▶ [TASK GOAL]: The result should be the listing below restated word for word, with images left out.

^^^^^^^^

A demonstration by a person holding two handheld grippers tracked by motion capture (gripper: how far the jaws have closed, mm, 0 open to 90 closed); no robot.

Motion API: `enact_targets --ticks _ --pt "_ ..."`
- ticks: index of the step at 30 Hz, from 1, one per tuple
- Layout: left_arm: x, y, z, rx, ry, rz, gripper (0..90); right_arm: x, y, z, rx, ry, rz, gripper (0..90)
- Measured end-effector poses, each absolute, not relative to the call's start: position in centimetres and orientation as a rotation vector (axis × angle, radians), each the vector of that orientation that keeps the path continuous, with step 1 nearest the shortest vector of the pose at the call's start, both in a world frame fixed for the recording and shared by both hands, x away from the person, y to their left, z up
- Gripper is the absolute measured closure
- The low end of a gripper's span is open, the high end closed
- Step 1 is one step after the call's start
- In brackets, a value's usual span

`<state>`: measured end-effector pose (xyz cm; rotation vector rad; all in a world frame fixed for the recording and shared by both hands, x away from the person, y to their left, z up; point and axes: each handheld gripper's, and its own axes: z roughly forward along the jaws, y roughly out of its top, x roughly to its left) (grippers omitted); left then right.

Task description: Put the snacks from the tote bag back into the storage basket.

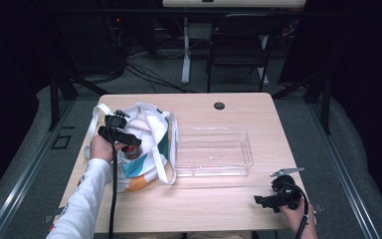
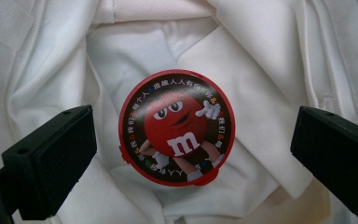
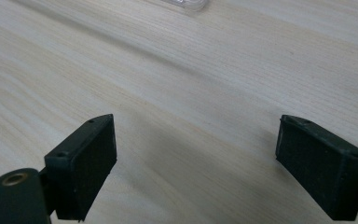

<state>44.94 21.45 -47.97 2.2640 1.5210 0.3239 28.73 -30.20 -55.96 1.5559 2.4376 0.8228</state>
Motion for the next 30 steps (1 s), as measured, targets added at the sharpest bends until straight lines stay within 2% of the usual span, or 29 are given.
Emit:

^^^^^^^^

▶ [OUTPUT OF THE TASK]:
A demonstration by a person holding two handheld grippers tracked by motion capture (gripper: how far the jaws have closed, mm, 0 open to 90 closed); no robot.

Motion API: `enact_targets --ticks _ --pt "_ ..."`
- ticks: index of the step at 30 Hz, from 1, one per tuple
- Layout: left_arm: x, y, z, rx, ry, rz, gripper (0..90); right_arm: x, y, z, rx, ry, rz, gripper (0..90)
- Measured end-effector poses, each absolute, not relative to the call's start: position in centimetres and orientation as a rotation vector (axis × angle, radians), each the vector of that orientation that keeps the path continuous, with step 1 nearest the shortest vector of the pose at the call's start, both in a world frame fixed for the recording and shared by both hands, x away from the person, y to their left, z up
- Gripper is the absolute measured closure
- The low end of a gripper's span is open, the high end closed
- Step 1 is one step after the call's start
- In brackets, a value's usual span

`<state>`: measured end-effector pose (xyz cm; rotation vector rad; all in a world frame fixed for the recording and shared by both hands, x away from the person, y to their left, z up; point and axes: each handheld gripper's, and its own axes: z roughly forward along the jaws, y roughly out of its top, x roughly to its left) (grippers omitted); left then right.

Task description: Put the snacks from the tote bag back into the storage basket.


<state>44.94 21.45 -47.97 2.2640 1.5210 0.3239 28.73 -30.20 -55.96 1.5559 2.4376 0.8228</state>
Motion for the next 30 steps (1 s), as measured, targets added at the sharpest bends until straight lines stay within 2% of the usual span, or 29 are given.
Emit:

The output for this exercise is complete.